The delicious and mouthwatering Shorshe Potol (Parwal / Pointed Gourd in Mustard Gravy - Bengali Style) is a famous dish of West Bengal and is very much popular in the whole worldwide. This dish is often reserved for any special occasion like parties or festivals. Shorshe Potol (Parwal / Pointed Gourd in Mustard Gravy - Bengali Style) is the best option for you when you want to eat or cook something really perfect. It is an amazing dish which is liked by the people of every age group. The flavorful and saporous ingredients are the key to the amazing taste of Shorshe Potol (Parwal / Pointed Gourd in Mustard Gravy - Bengali Style). Bethica Das shared this Shorshe Potol (Parwal / Pointed Gourd in Mustard Gravy - Bengali Style) recipe which is perfect to serve for 4 people. The step by step process with pictures will help you to know how to make the delicious Shorshe Potol (Parwal / Pointed Gourd in Mustard Gravy - Bengali Style). It is not a typical restaurant style recipe but a simple homely comforting recipe which is best to understand for the beginners. It is an easy and simple recipe that is perfect to make in a jiffy for a weekend lunch or dinner. Try this delicious Shorshe Potol (Parwal / Pointed Gourd in Mustard Gravy - Bengali Style) recipe at your home and surprise your family and friends.
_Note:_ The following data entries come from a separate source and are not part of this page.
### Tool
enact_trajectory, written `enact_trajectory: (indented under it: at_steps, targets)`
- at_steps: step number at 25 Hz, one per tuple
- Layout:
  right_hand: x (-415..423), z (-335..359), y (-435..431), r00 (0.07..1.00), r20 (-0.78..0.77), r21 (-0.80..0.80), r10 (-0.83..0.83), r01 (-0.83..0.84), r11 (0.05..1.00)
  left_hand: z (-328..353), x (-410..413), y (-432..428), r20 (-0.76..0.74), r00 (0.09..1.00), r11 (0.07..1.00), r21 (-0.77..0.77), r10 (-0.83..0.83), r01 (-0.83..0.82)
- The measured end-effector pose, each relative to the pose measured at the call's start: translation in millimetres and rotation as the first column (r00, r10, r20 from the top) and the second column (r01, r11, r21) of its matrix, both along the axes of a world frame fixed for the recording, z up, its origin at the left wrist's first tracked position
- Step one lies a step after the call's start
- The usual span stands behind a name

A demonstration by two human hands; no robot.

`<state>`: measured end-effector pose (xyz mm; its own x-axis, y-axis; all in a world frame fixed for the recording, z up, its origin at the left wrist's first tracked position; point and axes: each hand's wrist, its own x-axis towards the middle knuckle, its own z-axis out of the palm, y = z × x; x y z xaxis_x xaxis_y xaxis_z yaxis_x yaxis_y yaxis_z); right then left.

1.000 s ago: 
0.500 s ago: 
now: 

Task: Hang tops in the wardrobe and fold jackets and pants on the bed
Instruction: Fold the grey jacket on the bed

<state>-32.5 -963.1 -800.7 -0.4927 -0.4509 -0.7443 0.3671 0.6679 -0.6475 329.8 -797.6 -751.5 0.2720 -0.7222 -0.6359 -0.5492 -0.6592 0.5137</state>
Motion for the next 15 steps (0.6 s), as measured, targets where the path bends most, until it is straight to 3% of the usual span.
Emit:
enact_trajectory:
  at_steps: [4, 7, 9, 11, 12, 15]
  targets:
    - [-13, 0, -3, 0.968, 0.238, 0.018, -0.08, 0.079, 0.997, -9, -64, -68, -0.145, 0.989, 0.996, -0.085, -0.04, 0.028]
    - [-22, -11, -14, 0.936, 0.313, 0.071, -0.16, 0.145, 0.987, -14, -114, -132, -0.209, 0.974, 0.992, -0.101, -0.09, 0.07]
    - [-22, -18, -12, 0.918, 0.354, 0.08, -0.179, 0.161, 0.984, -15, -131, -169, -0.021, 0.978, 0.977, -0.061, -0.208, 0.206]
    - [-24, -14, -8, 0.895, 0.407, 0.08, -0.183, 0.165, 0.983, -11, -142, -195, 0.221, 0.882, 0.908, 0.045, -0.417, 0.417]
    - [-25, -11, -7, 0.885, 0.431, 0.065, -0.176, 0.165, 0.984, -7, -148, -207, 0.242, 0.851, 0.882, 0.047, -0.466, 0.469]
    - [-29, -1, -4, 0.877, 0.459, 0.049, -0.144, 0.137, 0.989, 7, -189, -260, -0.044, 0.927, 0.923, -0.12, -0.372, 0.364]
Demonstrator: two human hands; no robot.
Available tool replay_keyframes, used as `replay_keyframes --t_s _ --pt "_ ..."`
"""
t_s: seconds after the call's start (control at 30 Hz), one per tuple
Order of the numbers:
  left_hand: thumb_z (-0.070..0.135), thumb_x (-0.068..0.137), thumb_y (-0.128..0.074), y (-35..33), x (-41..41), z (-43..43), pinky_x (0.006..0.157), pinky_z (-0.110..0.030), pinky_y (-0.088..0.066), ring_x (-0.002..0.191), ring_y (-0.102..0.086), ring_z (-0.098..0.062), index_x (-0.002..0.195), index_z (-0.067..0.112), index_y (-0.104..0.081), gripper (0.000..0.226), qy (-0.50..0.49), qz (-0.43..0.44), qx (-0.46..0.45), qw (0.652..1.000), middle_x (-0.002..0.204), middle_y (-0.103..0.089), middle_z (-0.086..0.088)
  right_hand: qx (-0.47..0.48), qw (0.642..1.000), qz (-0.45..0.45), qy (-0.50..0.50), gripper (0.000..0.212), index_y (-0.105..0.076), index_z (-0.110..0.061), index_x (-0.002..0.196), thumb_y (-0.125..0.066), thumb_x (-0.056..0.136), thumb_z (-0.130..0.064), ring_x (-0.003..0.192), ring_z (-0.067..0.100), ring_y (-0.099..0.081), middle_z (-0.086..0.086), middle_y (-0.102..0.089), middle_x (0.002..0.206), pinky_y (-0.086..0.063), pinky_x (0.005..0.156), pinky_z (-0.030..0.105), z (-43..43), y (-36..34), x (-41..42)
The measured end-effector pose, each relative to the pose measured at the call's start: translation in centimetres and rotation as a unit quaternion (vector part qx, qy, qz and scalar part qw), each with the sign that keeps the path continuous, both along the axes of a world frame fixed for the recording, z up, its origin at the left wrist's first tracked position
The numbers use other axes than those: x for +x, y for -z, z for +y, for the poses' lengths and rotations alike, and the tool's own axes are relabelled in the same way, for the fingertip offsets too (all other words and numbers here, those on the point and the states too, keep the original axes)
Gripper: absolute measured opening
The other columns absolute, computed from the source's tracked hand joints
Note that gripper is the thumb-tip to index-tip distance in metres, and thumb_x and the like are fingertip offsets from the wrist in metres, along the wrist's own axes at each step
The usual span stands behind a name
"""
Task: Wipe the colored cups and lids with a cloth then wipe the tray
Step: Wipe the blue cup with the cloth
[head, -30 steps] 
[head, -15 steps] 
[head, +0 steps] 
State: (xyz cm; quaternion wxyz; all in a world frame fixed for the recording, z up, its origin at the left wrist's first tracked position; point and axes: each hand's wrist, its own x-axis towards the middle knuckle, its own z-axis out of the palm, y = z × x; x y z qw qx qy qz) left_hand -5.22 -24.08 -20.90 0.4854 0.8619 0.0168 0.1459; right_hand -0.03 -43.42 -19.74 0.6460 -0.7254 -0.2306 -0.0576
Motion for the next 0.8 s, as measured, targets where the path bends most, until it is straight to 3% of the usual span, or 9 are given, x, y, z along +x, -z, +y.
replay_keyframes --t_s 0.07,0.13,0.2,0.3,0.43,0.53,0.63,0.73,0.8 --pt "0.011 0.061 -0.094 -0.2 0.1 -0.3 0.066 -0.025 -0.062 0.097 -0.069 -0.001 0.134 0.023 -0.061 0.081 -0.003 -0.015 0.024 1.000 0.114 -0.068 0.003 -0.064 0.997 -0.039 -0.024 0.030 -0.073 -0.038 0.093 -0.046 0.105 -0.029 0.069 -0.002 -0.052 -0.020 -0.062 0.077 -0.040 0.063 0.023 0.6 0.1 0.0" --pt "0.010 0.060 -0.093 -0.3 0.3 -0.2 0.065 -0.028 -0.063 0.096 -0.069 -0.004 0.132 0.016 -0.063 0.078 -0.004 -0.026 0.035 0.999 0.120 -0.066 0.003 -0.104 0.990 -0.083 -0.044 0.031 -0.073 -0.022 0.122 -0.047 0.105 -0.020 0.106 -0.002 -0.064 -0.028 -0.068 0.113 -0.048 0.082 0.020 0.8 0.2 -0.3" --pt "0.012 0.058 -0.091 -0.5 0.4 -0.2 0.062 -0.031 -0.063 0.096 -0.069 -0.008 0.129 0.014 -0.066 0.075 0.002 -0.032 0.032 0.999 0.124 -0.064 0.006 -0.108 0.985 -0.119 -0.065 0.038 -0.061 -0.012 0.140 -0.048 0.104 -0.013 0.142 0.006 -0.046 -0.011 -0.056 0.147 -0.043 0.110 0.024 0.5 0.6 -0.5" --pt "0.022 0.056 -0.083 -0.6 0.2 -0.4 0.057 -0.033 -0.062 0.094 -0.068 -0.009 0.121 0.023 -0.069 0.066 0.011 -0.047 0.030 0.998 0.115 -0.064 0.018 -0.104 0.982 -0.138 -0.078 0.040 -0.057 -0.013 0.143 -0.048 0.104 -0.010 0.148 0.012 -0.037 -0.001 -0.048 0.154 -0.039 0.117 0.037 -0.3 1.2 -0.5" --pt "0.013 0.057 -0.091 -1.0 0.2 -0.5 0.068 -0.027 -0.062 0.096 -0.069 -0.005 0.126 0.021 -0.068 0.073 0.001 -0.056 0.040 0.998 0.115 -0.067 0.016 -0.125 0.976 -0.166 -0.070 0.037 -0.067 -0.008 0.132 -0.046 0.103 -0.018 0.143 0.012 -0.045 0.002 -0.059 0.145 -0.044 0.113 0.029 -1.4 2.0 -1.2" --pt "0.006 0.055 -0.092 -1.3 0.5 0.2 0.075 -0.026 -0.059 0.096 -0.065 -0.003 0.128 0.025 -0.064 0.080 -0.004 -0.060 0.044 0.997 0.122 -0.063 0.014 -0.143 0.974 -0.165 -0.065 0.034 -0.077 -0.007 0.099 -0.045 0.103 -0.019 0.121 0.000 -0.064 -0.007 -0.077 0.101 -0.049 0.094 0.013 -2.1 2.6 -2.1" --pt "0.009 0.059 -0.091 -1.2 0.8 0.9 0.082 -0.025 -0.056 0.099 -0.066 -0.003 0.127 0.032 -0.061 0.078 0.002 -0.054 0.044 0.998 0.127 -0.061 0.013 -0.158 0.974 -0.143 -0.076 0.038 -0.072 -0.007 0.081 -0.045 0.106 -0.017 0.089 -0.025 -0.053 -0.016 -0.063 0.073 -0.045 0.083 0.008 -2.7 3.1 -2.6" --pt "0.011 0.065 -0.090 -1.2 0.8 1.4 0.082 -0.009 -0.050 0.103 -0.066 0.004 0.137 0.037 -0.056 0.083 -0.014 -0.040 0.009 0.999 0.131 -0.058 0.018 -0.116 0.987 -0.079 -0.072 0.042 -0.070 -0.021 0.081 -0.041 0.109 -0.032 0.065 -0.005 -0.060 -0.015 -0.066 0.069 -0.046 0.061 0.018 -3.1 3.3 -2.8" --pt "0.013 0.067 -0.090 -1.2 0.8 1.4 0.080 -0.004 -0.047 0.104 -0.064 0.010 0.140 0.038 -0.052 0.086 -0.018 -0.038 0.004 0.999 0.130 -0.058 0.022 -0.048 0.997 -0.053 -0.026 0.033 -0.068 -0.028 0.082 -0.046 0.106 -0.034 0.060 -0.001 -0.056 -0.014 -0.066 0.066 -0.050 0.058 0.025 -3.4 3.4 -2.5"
Shorshe Potol (Parwal / Pointed Gourd in Mustard Gravy - Bengali Style)

Ingredients to make Shorshe Potol (Parwal / Pointed Gourd in Mustard Gravy - Bengali Style)

  • 8-10 Potol (Parwal / Pointed Gourd)
  • 1 onion, sliced
  • 1 tbsp. mustard paste / kasundi paste
  • 1 tsp. coriander-cumin powder
  • salt to taste
  • 1/2 tsp. turmeric powder
  • 2 green chilies, slit
  • 1 tsp. tomato paste / 1/2 cup tomato puree
  • 1 tsp. ginger-garlic paste
  • 3 tbsp. mustard oil
  • 1/2 tsp. kalonji (nigella seeds )
  • 1 tsp. coriander leaves, chopped

How to make Shorshe Potol (Parwal / Pointed Gourd in Mustard Gravy - Bengali Style)

  1. Scrape the Parwals and chop them lengthwise. Heat 2 tbsp. oil and shallow fry them till light brown. Keep aside. Heat the remaining oil and temper with kalonji and green chilies.
  2. Add the onions and saute till light brown. Then add the ginger-garlic paste, mustard paste, tomato paste, turmeric powder and coriander-cumin powder mixed with little water.
  3. Saute till oil separates from the sides of the pan. Add the fried Parwals, salt and 1 1/2 cups water. Cover and cook on low flame till it is soft and the gravy is slightly thick. Serve, garnished with coriander leaves.